Alyse Cynthia Eady (born March 15, 1988) is an American news anchor and beauty pageant titleholder who was Miss Arkansas 2010. Eady was named first runner-up at the 2011 Miss America pageant, which was won by Miss Nebraska 2010 Teresa Scanlan.

Biography
Eady is from Fort Smith, Arkansas, and was a caretaker for both of her parents, who were ill when she was growing up. Eady's father became blind and her mother had lupus and had multiple surgeries when Eady was younger. Eady helped out by learning to cook, and assisting her mother to bathe and dress. During high school, she worked as a tutor for the local Boys and Girls Club.
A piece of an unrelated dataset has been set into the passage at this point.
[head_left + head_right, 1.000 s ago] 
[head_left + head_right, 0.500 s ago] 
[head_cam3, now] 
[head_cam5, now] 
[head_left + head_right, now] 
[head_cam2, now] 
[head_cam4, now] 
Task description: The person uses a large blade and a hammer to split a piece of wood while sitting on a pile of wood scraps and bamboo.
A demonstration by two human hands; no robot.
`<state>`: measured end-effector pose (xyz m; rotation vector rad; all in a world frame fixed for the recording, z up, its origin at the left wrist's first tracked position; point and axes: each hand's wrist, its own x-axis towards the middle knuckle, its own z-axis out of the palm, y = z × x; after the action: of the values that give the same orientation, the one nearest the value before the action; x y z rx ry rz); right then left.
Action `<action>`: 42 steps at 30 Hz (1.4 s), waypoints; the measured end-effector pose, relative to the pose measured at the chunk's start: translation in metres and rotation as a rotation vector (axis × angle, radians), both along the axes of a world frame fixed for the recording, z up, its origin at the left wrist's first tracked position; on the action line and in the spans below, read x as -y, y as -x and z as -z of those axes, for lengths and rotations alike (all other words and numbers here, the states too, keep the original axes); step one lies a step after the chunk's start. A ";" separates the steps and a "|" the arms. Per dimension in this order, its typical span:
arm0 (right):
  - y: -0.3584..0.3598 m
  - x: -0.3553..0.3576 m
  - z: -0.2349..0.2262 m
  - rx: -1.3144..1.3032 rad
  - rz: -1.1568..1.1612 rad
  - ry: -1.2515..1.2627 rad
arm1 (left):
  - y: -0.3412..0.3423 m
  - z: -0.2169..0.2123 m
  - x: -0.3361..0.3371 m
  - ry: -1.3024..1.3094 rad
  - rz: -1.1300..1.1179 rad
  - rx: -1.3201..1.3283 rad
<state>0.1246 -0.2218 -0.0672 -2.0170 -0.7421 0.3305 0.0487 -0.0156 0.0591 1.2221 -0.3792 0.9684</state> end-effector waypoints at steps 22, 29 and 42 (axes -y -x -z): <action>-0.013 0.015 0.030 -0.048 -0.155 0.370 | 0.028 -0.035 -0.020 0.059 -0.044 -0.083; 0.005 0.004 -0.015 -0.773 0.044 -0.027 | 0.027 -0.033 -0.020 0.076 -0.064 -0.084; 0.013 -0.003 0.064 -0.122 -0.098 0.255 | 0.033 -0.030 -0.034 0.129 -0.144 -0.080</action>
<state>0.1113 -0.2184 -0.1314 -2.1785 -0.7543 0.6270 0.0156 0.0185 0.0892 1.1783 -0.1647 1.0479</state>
Eady graduated from Ouachita Baptist University with a Bachelor of Arts in Mass Communications and Speech Communication. 

In 2004, she won the title of Miss Teen Arkansas-America 2004, which is now known as Miss Arkansas' Outstanding Teen. She performed in the Variety Act as a special guest during one of the Preliminary Competitions at Miss America 2007 including her yodeling abilities. In 2010, she competed at Miss Arkansas as Miss South Central Arkansas and also won a Preliminary Talent Award and the Coleman Overall Talent Award at the pageant.  Her platform was the Boys & Girls Clubs of America and her talent is a Variety Act, in which she both sings and does ventriloquism to the song "I Want to Be a Cowboy's Sweetheart."  Her act, which also included yodeling, was called "daring and skillful" by The Washington Post. 

At the Miss America pageant in 2011, Eady was named the first runner-up and won $25,000 in scholarships. In 2011, she also appeared on the Late Night Show With David Letterman.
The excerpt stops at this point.